To maintain a state of operational preparedness, we conduct exercises annually to test our training, as well as key systems and tools. These exercises are designed to prepare employees assigned to service restoration duties and review the restoration processes and storm-management tools critical to getting the lights back on quickly and safely. Additionally, we conduct After Action Reviews with affected stakeholders following all major storm events and emergencies to assess our performance and continuously improve our readiness. Corrective Actions are improvement items that result from After Action Reviews. These actions are assigned to specific individuals or groups to ensure accountability and are tracked to completion.
Our FirstEnergy storm preparedness process comprises:
When severe weather is forecast, we activate formal readiness plans to ensure our customer contact centers can handle a larger volume of calls and our crews are prepared to safely clear damage and restore service.

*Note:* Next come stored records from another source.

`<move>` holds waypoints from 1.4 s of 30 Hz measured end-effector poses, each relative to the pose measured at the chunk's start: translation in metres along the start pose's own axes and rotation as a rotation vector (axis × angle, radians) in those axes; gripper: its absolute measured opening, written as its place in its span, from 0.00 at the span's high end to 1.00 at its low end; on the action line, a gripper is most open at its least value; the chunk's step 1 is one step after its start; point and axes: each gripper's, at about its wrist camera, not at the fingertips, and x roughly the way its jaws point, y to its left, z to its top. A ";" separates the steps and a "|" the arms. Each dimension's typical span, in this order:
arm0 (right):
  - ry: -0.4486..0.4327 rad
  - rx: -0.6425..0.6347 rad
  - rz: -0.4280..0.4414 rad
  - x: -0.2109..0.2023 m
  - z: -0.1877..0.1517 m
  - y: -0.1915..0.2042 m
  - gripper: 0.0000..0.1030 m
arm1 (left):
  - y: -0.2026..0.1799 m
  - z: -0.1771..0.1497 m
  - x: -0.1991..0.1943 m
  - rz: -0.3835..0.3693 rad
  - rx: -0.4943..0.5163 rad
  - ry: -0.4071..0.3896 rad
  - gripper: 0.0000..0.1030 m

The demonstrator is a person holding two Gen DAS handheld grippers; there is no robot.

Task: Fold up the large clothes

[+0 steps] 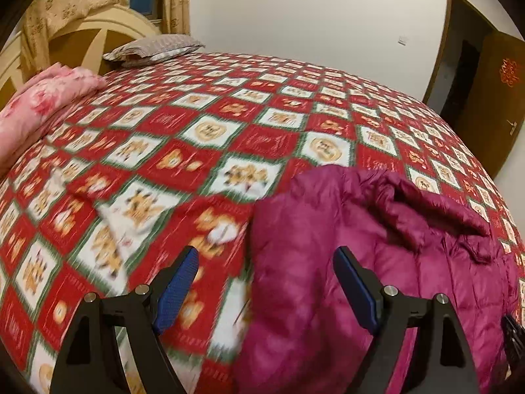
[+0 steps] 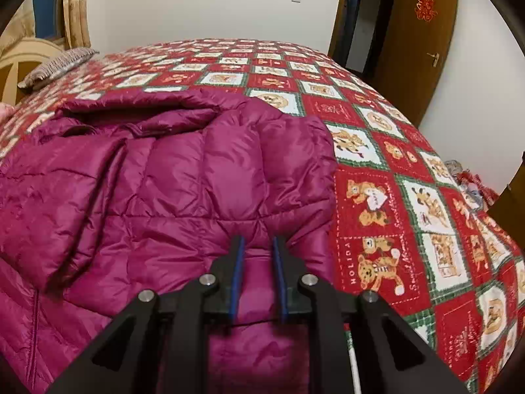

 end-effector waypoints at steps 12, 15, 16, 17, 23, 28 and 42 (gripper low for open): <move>-0.011 0.043 0.053 0.001 -0.001 -0.007 0.80 | -0.006 -0.014 0.026 0.008 0.008 0.130 0.16; -0.001 0.028 0.039 -0.001 0.002 -0.006 0.80 | -0.007 -0.022 -0.011 -0.054 -0.006 0.109 0.16; 0.004 0.024 0.031 -0.004 0.004 -0.005 0.80 | -0.013 -0.028 -0.024 -0.056 0.016 0.092 0.16; 0.003 0.028 0.028 -0.008 0.006 -0.005 0.80 | -0.020 -0.033 -0.033 -0.062 0.047 0.084 0.16; -0.091 0.073 0.193 -0.060 0.012 0.021 0.77 | -0.074 -0.064 -0.054 -0.062 0.202 0.068 0.16; -0.064 -0.009 0.241 -0.055 0.012 0.068 0.73 | -0.086 -0.077 -0.046 -0.017 0.239 0.074 0.16; 0.025 0.038 0.232 -0.008 -0.004 0.076 0.66 | -0.085 -0.082 -0.040 -0.033 0.272 0.077 0.16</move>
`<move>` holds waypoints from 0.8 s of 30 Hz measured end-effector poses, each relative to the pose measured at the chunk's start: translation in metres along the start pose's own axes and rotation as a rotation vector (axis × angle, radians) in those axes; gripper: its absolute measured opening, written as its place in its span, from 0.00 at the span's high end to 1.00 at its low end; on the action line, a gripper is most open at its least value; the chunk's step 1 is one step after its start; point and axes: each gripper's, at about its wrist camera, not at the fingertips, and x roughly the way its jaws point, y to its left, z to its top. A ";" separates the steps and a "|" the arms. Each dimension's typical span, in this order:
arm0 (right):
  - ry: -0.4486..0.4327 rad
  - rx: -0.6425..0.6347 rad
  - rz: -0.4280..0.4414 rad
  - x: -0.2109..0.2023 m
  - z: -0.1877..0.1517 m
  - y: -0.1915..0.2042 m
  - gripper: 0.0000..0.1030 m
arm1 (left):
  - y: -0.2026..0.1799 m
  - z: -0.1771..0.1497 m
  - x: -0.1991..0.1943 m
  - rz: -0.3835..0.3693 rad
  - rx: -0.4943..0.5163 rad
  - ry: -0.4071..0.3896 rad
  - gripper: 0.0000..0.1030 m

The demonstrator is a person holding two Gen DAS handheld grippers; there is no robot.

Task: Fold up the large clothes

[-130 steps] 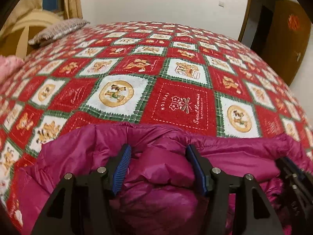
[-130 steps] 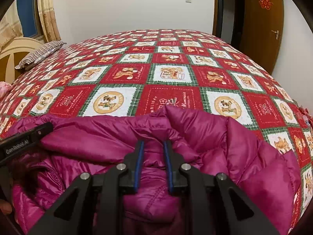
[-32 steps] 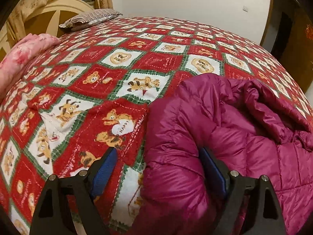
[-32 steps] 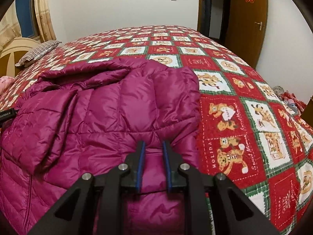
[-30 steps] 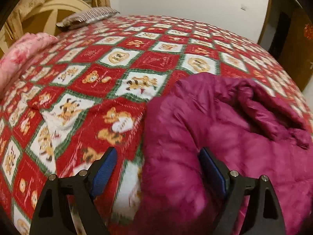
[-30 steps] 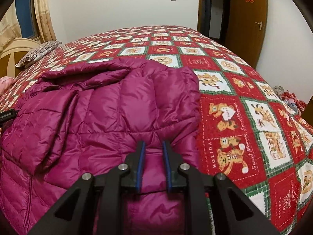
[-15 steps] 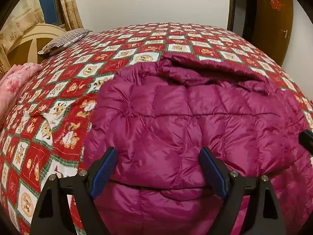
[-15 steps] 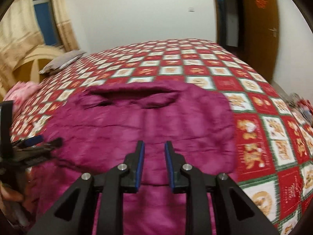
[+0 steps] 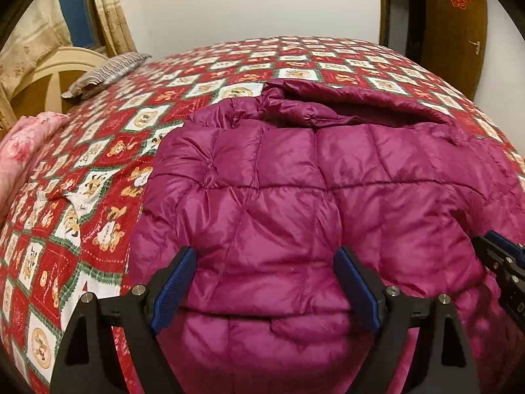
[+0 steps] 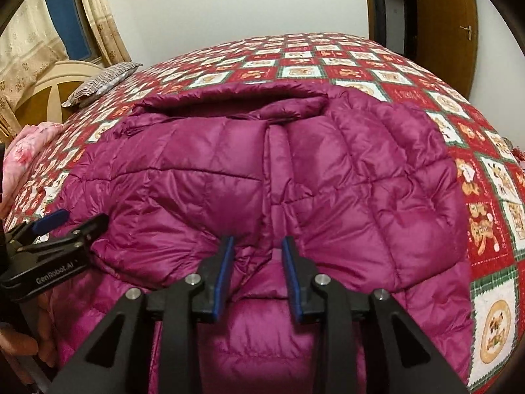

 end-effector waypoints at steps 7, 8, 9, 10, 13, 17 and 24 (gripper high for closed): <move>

While employees of our operating companies are more than capable of handling most outages, we have mutual assistance relationships with neighboring electric utilities to help us safely and quickly restore power, as the need arises.
System operators at our regional distribution and transmission operations centers monitor weather forecasts around the clock and coordinate our service restoration resources and support as needed.
After a storm passes and it is safe to assess damage, we identify, assess and mitigate hazards in the interest of safety for our customers and employees. Our dedicated employees and external crews work in shifts around the clock until power is safely restored.
We ensure appropriate staffing for media coverage during outage events, hold daily conference calls about restoration progress with local officials and emergency management personnel, and use social media to share safety reminders and updates.
We issue ETRs to provide customers with an expectation of when service will be restored. Customers are notified of changes to ETRs as they are updated.